◆ INSTRUCTIONS TO FOLLOW: Scan the entries for the word "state". Every line that has it should be copied.

(RECORD SET)

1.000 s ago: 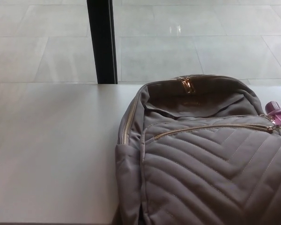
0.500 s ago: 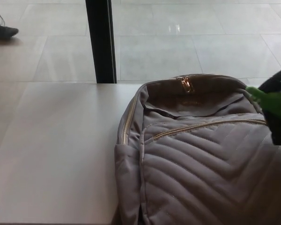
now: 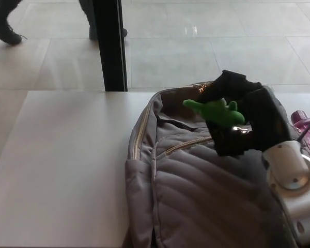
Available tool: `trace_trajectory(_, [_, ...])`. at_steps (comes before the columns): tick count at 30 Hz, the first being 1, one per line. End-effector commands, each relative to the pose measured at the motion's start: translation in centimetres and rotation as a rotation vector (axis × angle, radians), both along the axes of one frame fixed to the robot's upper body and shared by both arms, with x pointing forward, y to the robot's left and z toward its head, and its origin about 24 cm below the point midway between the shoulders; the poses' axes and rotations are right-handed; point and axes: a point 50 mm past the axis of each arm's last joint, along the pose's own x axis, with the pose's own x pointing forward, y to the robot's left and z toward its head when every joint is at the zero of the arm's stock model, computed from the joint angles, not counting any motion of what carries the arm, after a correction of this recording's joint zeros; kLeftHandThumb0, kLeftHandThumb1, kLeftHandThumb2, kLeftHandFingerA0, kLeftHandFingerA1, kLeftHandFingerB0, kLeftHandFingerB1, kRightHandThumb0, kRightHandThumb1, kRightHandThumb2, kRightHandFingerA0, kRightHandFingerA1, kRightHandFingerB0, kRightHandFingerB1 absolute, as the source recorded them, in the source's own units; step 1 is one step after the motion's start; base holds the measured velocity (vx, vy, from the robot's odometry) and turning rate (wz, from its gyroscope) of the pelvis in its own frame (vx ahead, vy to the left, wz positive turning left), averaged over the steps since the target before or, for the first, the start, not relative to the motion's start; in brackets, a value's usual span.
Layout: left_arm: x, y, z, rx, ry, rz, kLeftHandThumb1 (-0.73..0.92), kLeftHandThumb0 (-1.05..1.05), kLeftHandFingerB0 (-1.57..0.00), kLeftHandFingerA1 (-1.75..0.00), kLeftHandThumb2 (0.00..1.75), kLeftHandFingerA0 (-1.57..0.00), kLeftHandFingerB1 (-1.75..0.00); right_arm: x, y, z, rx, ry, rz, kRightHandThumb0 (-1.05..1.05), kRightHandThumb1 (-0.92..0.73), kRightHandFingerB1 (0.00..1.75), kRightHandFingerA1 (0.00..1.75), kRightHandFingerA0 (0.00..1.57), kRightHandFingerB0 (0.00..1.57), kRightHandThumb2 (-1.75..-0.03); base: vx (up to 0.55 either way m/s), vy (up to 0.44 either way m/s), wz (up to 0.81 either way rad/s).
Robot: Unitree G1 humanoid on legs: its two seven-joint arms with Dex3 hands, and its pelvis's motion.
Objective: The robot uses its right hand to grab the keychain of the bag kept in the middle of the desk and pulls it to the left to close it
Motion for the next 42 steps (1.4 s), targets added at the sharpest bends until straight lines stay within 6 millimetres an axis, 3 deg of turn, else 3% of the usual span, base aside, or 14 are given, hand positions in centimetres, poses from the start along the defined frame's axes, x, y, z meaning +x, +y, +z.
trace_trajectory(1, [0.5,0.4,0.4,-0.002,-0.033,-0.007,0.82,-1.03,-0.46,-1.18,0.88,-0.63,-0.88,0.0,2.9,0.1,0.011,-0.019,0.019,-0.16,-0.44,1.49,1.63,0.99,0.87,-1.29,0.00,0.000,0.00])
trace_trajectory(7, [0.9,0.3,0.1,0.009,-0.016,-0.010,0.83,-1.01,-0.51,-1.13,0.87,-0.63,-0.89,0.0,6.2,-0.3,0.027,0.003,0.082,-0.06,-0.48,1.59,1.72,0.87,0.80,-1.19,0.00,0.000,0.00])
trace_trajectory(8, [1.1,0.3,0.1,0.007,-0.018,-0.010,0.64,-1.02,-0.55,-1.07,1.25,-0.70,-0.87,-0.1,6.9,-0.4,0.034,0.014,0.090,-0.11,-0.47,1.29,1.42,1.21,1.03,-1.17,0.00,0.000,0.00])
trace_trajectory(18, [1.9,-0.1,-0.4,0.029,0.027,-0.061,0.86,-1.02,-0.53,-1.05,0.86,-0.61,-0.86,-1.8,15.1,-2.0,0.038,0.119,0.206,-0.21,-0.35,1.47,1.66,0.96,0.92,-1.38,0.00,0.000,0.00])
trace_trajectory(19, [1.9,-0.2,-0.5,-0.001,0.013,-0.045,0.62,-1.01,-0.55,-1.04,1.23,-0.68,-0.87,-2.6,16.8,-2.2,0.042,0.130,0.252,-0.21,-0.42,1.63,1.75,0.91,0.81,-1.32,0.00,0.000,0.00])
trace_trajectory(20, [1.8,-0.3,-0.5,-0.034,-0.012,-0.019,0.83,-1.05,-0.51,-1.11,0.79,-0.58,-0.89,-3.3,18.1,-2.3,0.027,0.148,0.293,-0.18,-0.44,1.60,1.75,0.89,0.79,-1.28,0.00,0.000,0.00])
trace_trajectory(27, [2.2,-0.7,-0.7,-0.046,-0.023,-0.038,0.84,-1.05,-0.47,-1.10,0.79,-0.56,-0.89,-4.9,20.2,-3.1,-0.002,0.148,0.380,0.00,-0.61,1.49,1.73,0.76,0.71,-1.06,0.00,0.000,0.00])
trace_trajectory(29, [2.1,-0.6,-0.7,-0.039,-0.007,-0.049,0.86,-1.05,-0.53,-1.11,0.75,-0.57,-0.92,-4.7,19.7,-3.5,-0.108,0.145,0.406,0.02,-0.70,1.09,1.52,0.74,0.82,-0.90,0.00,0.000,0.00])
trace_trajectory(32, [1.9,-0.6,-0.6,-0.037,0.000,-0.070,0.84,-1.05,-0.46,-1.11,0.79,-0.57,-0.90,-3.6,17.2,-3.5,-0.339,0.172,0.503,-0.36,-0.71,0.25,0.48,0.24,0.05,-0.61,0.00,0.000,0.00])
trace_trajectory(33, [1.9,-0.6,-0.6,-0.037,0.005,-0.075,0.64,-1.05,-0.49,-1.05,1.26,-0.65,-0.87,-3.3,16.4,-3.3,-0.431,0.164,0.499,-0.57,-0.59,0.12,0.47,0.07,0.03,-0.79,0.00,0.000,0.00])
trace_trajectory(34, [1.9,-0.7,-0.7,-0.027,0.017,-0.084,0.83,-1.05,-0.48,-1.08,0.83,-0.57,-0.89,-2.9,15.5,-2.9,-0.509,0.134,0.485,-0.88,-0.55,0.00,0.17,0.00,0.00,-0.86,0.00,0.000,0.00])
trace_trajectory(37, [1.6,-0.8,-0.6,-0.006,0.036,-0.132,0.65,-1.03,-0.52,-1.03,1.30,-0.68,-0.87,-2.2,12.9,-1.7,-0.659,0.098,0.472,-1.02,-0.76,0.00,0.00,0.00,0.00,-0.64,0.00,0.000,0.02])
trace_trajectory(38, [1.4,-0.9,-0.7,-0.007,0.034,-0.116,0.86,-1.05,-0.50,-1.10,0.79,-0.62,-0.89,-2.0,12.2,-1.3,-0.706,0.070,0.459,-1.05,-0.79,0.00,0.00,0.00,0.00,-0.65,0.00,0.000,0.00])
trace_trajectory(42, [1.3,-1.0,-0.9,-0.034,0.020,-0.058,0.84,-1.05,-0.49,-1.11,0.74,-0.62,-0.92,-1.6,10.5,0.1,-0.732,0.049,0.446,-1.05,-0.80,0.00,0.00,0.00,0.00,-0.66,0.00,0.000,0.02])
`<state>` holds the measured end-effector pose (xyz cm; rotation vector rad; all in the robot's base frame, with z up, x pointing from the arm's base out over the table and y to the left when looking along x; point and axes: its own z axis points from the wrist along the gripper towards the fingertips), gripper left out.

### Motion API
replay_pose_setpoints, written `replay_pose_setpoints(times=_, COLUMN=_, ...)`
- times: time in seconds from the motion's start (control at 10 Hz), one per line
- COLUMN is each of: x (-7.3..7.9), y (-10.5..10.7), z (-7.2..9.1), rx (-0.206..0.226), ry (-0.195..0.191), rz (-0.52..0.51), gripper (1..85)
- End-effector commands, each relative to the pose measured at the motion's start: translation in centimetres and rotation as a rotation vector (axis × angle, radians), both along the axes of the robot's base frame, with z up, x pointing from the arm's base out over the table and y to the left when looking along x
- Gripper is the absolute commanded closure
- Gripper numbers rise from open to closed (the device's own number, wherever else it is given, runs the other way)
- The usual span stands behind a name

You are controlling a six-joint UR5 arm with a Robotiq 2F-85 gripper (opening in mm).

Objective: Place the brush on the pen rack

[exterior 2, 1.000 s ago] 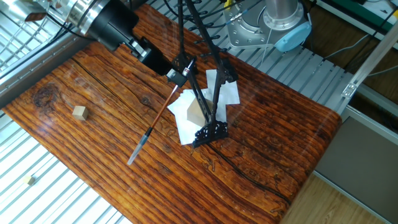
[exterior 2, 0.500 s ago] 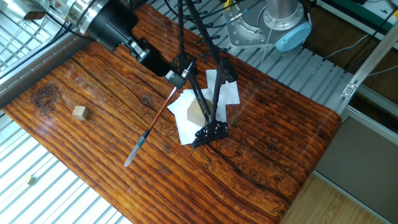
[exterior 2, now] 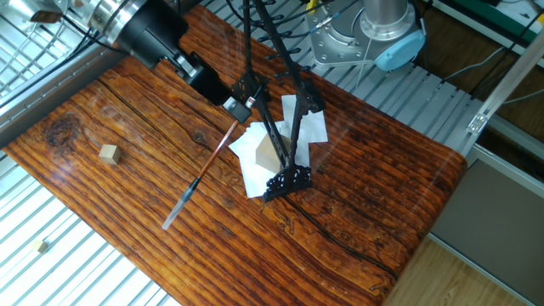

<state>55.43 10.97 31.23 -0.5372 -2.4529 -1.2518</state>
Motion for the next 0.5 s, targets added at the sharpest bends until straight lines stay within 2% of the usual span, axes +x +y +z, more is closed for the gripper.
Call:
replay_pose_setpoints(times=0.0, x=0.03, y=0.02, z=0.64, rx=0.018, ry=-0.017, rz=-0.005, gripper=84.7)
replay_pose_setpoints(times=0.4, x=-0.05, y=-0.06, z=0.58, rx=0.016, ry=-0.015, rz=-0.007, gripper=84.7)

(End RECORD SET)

◆ YOUR SOLUTION:
`<state>` holds the measured end-effector pose (xyz cm; rotation vector rad; all in the robot's base frame, with z up, x pointing from the arm's base out over the table and y to the left when looking along x; point and axes: its own z axis points from the wrist along the gripper towards the fingertips), gripper left out.
<state>55.43 10.97 31.23 -0.5372 -2.4529 -1.2518</state>

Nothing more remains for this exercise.